:: EXERCISE ::
With the first line as the start and the line containing "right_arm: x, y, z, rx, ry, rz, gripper" as the end, write out every line of the records exactly.

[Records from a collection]

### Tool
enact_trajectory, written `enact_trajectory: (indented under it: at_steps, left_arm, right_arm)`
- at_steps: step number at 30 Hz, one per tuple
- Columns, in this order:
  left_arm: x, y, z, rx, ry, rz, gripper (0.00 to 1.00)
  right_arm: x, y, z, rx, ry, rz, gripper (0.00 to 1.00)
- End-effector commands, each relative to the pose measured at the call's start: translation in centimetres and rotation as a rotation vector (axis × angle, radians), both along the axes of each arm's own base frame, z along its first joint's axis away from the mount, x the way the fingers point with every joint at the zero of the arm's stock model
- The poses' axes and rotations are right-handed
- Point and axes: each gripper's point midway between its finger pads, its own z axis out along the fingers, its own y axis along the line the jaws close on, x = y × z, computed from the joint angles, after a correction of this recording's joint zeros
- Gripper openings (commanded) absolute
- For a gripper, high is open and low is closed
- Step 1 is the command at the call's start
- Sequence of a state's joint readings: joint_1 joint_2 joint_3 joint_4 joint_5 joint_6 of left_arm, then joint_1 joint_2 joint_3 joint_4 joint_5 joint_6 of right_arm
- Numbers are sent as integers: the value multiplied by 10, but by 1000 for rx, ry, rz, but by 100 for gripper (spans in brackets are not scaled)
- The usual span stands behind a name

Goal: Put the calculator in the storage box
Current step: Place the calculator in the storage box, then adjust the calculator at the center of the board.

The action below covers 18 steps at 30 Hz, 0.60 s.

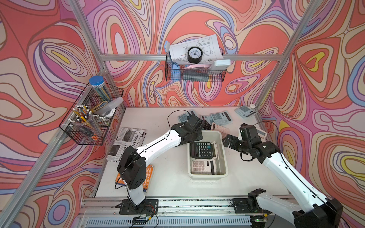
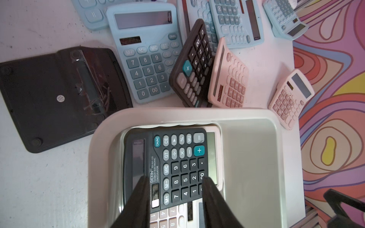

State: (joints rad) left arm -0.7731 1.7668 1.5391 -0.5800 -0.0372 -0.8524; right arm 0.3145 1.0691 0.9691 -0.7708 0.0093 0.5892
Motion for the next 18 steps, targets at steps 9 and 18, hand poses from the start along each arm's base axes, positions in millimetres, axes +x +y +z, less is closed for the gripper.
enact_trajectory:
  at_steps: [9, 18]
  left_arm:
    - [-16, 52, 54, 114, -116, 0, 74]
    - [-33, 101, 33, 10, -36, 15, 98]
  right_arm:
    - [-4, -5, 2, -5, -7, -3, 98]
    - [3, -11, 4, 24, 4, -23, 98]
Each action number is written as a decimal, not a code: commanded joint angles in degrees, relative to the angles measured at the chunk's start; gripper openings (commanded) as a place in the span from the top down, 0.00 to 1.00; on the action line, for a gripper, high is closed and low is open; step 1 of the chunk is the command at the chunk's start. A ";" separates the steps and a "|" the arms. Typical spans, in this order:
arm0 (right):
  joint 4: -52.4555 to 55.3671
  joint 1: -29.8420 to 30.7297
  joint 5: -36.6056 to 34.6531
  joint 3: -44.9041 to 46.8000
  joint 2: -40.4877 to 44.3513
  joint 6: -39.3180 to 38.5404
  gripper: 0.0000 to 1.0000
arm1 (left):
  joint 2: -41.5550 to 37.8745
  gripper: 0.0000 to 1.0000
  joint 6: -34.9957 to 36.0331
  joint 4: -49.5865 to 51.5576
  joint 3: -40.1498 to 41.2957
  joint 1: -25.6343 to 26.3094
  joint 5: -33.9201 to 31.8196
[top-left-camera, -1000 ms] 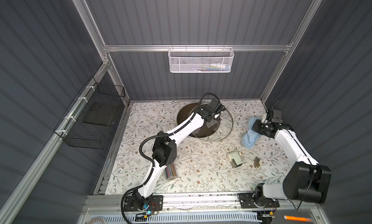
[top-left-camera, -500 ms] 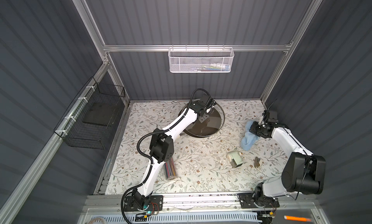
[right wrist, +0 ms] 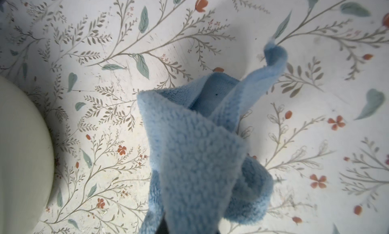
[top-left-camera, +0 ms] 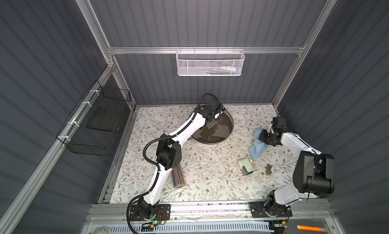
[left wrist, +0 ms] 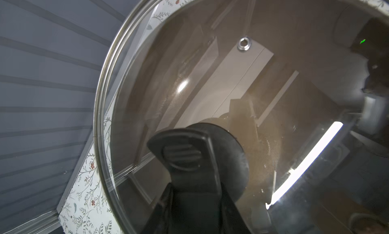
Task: Wipe the pot lid with a cloth
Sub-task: Place the cleaning item at the center of the board.
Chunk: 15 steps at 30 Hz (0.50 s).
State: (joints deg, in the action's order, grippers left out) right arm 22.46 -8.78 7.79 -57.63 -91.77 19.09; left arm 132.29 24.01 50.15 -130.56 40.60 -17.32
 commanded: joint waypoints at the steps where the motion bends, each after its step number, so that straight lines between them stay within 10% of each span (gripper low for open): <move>1: -2.49 1.26 0.61 0.50 -2.74 0.47 0.92 | -0.28 1.00 1.31 -0.76 -3.23 0.22 0.68; 15: -2.24 2.54 -1.28 -2.49 -4.91 0.90 0.59 | 1.13 1.00 1.74 1.41 -4.80 0.01 2.45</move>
State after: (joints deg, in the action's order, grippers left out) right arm 20.25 -6.55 7.29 -58.92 -97.12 20.05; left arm 133.69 25.30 51.70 -132.51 40.42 -16.49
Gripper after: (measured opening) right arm 0.398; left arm 0.325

:: COMPLETED TASK ::
### Tool
enact_trajectory, written `enact_trajectory: (indented under it: at_steps, left_arm, right_arm)`
- at_steps: step number at 30 Hz, one per tuple
- Columns, in this order:
  left_arm: x, y, z, rx, ry, rz, gripper (0.00 to 1.00)
  right_arm: x, y, z, rx, ry, rz, gripper (0.00 to 1.00)

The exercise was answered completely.